→ Work to complete: In the entries below, find every line holding the string "brown" and collect it.

→ Supplied information:
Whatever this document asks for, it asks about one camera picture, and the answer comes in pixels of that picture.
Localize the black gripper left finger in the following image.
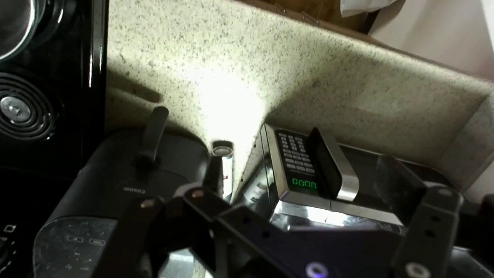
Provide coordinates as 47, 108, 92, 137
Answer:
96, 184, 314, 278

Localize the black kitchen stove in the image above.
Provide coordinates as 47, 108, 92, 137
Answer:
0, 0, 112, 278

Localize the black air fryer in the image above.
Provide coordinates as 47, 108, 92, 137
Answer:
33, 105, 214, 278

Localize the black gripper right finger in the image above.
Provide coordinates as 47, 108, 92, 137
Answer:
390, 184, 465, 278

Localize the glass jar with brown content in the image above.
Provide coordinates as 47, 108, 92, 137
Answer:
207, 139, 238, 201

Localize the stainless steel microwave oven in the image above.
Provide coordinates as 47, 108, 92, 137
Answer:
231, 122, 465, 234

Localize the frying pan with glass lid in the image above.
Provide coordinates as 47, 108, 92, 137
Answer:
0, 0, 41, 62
...
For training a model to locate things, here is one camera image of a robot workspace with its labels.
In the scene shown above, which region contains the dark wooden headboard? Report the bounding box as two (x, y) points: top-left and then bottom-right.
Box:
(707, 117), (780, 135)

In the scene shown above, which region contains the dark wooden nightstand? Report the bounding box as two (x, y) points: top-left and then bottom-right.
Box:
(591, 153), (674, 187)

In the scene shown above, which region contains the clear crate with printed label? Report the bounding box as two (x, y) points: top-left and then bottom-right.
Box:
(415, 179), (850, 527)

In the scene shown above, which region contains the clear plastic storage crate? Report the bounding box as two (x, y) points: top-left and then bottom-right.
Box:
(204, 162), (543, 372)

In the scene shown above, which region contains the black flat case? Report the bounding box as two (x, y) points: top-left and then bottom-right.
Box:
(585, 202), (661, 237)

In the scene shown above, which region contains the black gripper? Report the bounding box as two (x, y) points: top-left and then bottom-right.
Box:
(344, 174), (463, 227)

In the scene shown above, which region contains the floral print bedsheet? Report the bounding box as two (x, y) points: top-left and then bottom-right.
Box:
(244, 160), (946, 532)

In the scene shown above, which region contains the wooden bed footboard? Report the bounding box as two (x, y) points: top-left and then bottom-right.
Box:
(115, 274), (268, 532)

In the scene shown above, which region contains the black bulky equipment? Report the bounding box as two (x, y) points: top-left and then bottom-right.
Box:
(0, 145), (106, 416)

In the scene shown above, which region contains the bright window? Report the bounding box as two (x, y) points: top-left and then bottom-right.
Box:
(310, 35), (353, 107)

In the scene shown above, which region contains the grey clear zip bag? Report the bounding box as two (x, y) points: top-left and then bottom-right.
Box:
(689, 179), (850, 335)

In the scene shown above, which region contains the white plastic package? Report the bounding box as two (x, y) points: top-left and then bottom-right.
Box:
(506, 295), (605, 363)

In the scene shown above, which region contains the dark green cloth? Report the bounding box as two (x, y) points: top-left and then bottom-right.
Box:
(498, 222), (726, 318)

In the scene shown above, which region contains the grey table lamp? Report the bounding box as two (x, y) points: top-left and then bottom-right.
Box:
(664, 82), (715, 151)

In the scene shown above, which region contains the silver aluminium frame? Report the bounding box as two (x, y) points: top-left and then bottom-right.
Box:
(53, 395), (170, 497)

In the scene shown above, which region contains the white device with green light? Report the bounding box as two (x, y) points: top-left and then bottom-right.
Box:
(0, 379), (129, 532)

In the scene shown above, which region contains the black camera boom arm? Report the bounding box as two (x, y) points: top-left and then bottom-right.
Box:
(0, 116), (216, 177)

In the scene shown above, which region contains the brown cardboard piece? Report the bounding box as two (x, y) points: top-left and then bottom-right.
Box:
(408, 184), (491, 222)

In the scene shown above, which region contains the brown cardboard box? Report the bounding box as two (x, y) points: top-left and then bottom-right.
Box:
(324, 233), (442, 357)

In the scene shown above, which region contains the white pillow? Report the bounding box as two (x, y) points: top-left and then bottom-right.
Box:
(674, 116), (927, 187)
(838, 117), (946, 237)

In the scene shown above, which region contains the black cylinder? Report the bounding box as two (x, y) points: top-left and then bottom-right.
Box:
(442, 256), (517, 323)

→ Response:
Localize the glass jar with brown content in the image above.
In the scene shown above, which region contains the brown cardboard piece? Report the bounding box as two (x, y) points: top-left and then bottom-right.
In the scene shown above, which region contains the brown cardboard box? Report the bounding box as two (x, y) points: top-left and then bottom-right.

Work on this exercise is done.